In the basement of the Central Department Store in Stalingrad, they also took the entire headquarters of the 6th field German army. In total, 24 generals and more than 90 thousand soldiers and officers were captured. The history of world wars has never seen anything like it before or since.


It was a disaster, after which Hitler and the Wehrmacht could not come to their senses - they dreamed of the "Stalingrad cauldron" until the end of the war. The collapse of the fascist army on the Volga convincingly showed that the Red Army and its leadership were able to completely outplay the vaunted German strategists - this is how that moment of the war was assessed army general, Hero of the Soviet Union, participant in the Battle of Stalingrad Valentin Varennikov. - I well remember with what merciless jubilation our commanders and ordinary soldiers received the news of the victory on the Volga. We were incredibly proud that we broke the back of the most powerful German grouping.

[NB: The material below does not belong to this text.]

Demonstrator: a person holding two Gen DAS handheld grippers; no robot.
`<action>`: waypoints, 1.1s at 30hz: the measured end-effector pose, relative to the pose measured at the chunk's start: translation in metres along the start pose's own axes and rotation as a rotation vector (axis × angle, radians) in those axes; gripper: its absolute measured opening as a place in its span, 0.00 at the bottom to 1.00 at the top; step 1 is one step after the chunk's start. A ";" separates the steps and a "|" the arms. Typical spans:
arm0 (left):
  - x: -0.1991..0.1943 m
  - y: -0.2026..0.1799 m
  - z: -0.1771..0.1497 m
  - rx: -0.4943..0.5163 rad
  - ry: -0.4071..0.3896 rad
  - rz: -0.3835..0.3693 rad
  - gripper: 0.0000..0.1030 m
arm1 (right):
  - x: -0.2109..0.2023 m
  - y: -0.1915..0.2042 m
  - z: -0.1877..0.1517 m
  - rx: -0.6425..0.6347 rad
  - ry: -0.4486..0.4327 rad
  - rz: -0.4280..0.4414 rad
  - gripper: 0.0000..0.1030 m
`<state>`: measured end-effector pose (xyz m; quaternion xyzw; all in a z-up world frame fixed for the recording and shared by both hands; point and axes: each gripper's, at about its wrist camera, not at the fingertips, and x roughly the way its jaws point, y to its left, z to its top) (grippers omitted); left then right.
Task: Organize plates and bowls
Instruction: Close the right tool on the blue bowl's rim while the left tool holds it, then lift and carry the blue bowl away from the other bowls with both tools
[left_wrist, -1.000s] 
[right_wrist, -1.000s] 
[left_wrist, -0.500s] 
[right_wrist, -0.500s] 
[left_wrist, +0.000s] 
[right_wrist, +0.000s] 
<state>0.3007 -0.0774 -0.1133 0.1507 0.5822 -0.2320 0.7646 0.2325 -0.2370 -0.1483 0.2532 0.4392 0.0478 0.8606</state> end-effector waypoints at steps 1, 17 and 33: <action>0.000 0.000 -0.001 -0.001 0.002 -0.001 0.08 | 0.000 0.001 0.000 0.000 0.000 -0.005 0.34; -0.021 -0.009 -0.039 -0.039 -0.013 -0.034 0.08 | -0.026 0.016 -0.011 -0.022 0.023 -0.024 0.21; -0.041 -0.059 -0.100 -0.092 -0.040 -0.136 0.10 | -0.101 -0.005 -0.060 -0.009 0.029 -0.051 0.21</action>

Despite the surrender, the northern group 6th Army Wehrmacht under the command of Colonel-General Strecker continued to resist, but it did not last long. February 2 already Commander of the 11th Army Corps Karl Strecker compiled and transmitted to the headquarters of Army Group "Don" his last radiogram:

The 11th Army Corps, consisting of six divisions, did its duty. The soldiers fought to the last bullet. Long live Germany!